O espectador mediano só consegue enxergar “crueldade contra bebês”, enquanto o espectador inteligente lê claramente a crítica à pseudo-preocupação que algumas pessoas finger ter, afinal comprar diamantes “limpos” continua sendo um gesto totalmente egoísta, você gasta o salário de um ano de um infeliz em uma pedra e ainda se sente moralmente superior.

O povo moralmente superior em geral é o primeiro a se ofender com qualquer coisa que tenha camadas, seja uma boa piada, seja um ogro, seja uma cebola. E isso não depende de inteligência. O TED (Tecnologia Entretenimento, Design) é uma conferência criada por Chris Anderson (não o da Wired) que reúne gente muito inteligente fazendo apresentações fantásticas dos mais variados temas. Não é brinquedo, o ingresso custa US$6 mil.

Na última edição resolveram chamar a Sarah Silverman, que fez seu show habitual. Uma hora ela começou a falar que estava na moda adotar crianças retardadas, para mostrar que pessoa maravilhosa você era. Só que uma criança assim seria trabalho pra vida inteira, ela não queria. Então para mostrar que era uma pessoa mais maravilhosa ainda (sem se comprometer por muito tempo), iria adotar uma criança retardada doente terminal.

A maior parte da platéia ficou chocada. Um grupo riu, mas o resto, que estava ali para se sentir o máximo e que provavelmente invejam a admiração social obtida por quem adota crianças retardadas  terminais entendeu como ofensa pessoal.

Chris Anderson chegou a twitar criticando a Sarah Silverman, algo extremamente deselegante para com sua convidada. Poucos saíram em sua defesa, até mesmo porque ninguém quer se queimar com o Anderson e ser barrado no TED.

Uma das poucas que vi defendendo foi uma leitora, desconhecida. Ela reclamou da falta de senso de humor, da dificuldade das pessoas em entenderem a quem estão direcionadas as críticas. Também lembrou que o alvo NUNCA foi a criança deficiente, e sim o pessoal que as usa como muletas sociais.

A leitora também lembrou aos indignados que a Sarah Silverman havia se comprometido, uma semana ANTES do TED a participar do Twenty Wonder, uma maratona de eventos em prol de portadores de Síndrome de Down em Los Angeles.

Recentemente Family Guy anunciou que iria ao ar um episódio com uma personagem com Síndrome de Down. Na história Chris Griffin se interessa por Ellen, que questionada sobre o que seus pais faziam responde que o pai era contador e a mãe ex-governadora do Alaska.
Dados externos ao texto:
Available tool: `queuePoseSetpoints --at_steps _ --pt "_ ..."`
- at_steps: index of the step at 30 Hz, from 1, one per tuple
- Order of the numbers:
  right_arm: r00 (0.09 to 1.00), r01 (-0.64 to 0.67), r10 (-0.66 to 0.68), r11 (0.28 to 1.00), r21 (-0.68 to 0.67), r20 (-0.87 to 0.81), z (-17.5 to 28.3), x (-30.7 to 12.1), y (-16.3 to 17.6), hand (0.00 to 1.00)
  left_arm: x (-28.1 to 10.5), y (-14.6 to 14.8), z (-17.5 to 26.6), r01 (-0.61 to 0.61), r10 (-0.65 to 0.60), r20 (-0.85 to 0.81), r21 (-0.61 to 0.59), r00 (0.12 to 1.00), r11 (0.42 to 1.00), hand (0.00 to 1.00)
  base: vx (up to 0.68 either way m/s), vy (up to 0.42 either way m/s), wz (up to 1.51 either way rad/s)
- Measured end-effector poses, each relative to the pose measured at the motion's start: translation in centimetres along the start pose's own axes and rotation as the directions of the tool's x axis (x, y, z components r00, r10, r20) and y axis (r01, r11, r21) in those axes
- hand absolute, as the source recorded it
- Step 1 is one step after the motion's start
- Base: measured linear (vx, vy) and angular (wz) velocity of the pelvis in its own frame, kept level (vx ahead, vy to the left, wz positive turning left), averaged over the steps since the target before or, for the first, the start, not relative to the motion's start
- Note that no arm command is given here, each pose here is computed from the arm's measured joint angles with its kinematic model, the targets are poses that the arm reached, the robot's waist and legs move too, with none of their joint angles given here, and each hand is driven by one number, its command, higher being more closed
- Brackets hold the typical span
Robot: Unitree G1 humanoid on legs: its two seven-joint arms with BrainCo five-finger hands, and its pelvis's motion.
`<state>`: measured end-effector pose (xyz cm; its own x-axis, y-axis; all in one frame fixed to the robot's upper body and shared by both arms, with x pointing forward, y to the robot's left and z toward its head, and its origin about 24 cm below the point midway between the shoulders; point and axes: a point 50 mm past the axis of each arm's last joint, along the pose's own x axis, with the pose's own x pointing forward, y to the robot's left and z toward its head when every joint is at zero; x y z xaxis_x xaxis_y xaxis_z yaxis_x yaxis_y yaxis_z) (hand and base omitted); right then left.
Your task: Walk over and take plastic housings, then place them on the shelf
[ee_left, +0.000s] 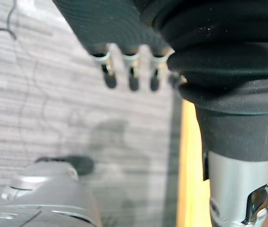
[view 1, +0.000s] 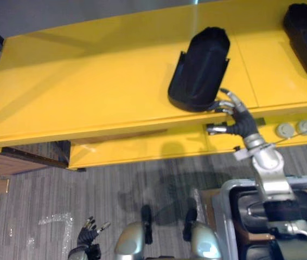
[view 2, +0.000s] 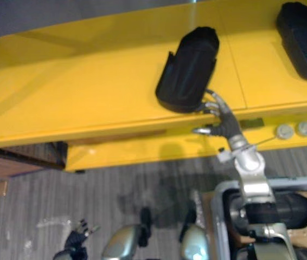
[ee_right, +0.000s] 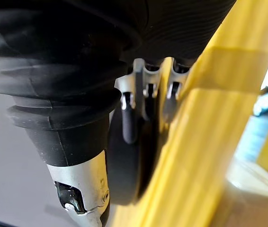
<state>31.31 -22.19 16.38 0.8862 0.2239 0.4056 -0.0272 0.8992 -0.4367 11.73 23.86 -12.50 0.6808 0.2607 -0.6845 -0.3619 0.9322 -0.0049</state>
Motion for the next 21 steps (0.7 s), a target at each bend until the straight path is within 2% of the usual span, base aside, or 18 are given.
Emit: queuePoseSetpoints --at_steps 10,16,21 --pt "0.986 0.165 -0.164 0.985 -0.05 0.028 0.4 0.4 -1.7 0.0 -0.2 0.0 -0.3 -0.001 0.001 -0.007 -0.004 1.0 1.0 0.0 -0.01 0.002 0.0" --pt "0.982 0.183 -0.18 0.981 -0.058 0.058 1.1 0.6 -2.7 0.0 -0.2 -0.1 -0.3 0.0 0.0 -0.006 -0.005 1.0 1.0 0.0 -0.01 0.002 -0.03" --pt "0.96 0.191 -0.175 0.98 -0.052 0.219 4.9 -0.6 -3.1 0.0 -0.2 -0.8 -0.4 0.015 -0.015 -0.003 -0.009 1.0 1.0 0.0 0.03 0.001 -0.07"
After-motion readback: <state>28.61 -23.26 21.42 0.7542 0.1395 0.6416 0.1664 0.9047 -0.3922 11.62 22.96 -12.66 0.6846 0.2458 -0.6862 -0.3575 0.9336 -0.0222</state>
A piada foi direto para Sarah Palin, política republicana, conservadora, ex-governadora do Alaska com cinco filhos sendo um portador de Down.

A reação foi épica. A mídia conservadora caiu de pau, Sarah Palin emitiu um comunicado em conjunto com sua filha Bristol (mãe solteira aos 15 anos, belo exemplo dos Valores Familiares da ex-governadora) chamando os criadores de Family Guy de “babacas sem coração”.

Quem se deu ao trabalho de assistir ao episódio viu algo completamente diferente. Nele a personagem com Down NÃO é o foco da piada. Ela não é mostrada de forma paternalista, não é mostrada como deficiente coitadinha, nem como o anjo de candura que os comerciais da APAE tentam vender.

Ellen é uma garota independente, decidida, com personalidade, dominadora e que trata o pobre Chris como cachorro.

Já na casa dela, Chris tenta agradá-la de todo jeito, e prepara um sorvete. Claro, não consegue (ela nunca está satisfeita). Perde a paciência, joga o pote no chão e desabafa:

“OK, chega! Não importa o quanto você seja gostosa, não agüento ser tratado assim! Eu costumava ouvir que gente com Síndrome de Down era diferente do resto de nós, mas vocês não são! Vocês não são diferentes, são um bando de babacas como todo mundo!”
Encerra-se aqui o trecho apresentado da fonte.